> Exercise requirements
Write out the following listing's lines from the one with "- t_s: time" to the one with "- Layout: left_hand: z", exactly, with both included and no others.

************

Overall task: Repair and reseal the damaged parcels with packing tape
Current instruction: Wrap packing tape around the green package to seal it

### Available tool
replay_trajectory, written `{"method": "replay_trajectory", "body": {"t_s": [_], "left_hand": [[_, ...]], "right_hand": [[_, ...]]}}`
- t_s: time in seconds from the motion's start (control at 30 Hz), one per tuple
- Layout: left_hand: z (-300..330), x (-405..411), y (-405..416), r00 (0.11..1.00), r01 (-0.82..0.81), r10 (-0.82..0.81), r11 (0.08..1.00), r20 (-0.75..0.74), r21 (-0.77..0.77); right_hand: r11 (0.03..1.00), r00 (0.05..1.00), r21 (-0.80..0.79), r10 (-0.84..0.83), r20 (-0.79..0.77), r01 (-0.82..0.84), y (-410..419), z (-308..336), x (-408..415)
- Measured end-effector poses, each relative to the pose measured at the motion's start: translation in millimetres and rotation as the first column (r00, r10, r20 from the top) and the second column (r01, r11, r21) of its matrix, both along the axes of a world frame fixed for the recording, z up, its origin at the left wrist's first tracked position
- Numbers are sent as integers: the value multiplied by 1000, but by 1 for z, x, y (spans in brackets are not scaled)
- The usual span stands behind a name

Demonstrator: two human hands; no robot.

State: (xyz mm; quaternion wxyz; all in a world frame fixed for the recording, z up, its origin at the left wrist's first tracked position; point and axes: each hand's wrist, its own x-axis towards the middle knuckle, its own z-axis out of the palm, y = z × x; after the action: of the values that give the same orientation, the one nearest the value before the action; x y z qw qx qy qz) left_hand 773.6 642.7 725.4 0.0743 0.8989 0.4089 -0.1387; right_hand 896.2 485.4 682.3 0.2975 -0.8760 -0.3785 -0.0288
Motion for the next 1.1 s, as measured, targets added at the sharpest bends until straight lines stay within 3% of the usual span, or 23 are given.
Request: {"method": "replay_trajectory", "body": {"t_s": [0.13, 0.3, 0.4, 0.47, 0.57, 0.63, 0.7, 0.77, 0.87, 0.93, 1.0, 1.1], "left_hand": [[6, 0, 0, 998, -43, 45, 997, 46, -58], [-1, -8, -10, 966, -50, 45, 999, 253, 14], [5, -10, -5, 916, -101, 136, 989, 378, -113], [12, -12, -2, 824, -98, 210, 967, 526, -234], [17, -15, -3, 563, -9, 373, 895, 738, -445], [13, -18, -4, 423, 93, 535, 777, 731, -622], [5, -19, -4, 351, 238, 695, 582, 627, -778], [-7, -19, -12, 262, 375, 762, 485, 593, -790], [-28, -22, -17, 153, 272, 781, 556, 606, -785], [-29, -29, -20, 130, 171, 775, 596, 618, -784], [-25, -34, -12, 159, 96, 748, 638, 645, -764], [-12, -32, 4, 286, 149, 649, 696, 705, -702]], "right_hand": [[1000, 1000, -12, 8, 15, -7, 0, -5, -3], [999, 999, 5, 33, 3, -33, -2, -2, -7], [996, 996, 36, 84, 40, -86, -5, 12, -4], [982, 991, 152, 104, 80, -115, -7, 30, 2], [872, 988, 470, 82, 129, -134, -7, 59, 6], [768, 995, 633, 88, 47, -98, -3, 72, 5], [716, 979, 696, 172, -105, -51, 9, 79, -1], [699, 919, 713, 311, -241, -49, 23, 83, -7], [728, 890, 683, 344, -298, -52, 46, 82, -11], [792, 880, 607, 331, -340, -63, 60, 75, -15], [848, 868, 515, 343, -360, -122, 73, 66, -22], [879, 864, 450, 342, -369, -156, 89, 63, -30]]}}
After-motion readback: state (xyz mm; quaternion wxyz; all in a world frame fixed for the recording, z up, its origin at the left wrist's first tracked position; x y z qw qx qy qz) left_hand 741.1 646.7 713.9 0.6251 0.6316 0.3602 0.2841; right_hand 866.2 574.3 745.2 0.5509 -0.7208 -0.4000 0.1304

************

> Answer below
- t_s: time in seconds from the motion's start (control at 30 Hz), one per tuple
- Layout: left_hand: z (-300..330), x (-405..411), y (-405..416), r00 (0.11..1.00), r01 (-0.82..0.81), r10 (-0.82..0.81), r11 (0.08..1.00), r20 (-0.75..0.74), r21 (-0.77..0.77); right_hand: r11 (0.03..1.00), r00 (0.05..1.00), r21 (-0.80..0.79), r10 (-0.84..0.83), r20 (-0.79..0.77), r01 (-0.82..0.84), y (-410..419), z (-308..336), x (-408..415)

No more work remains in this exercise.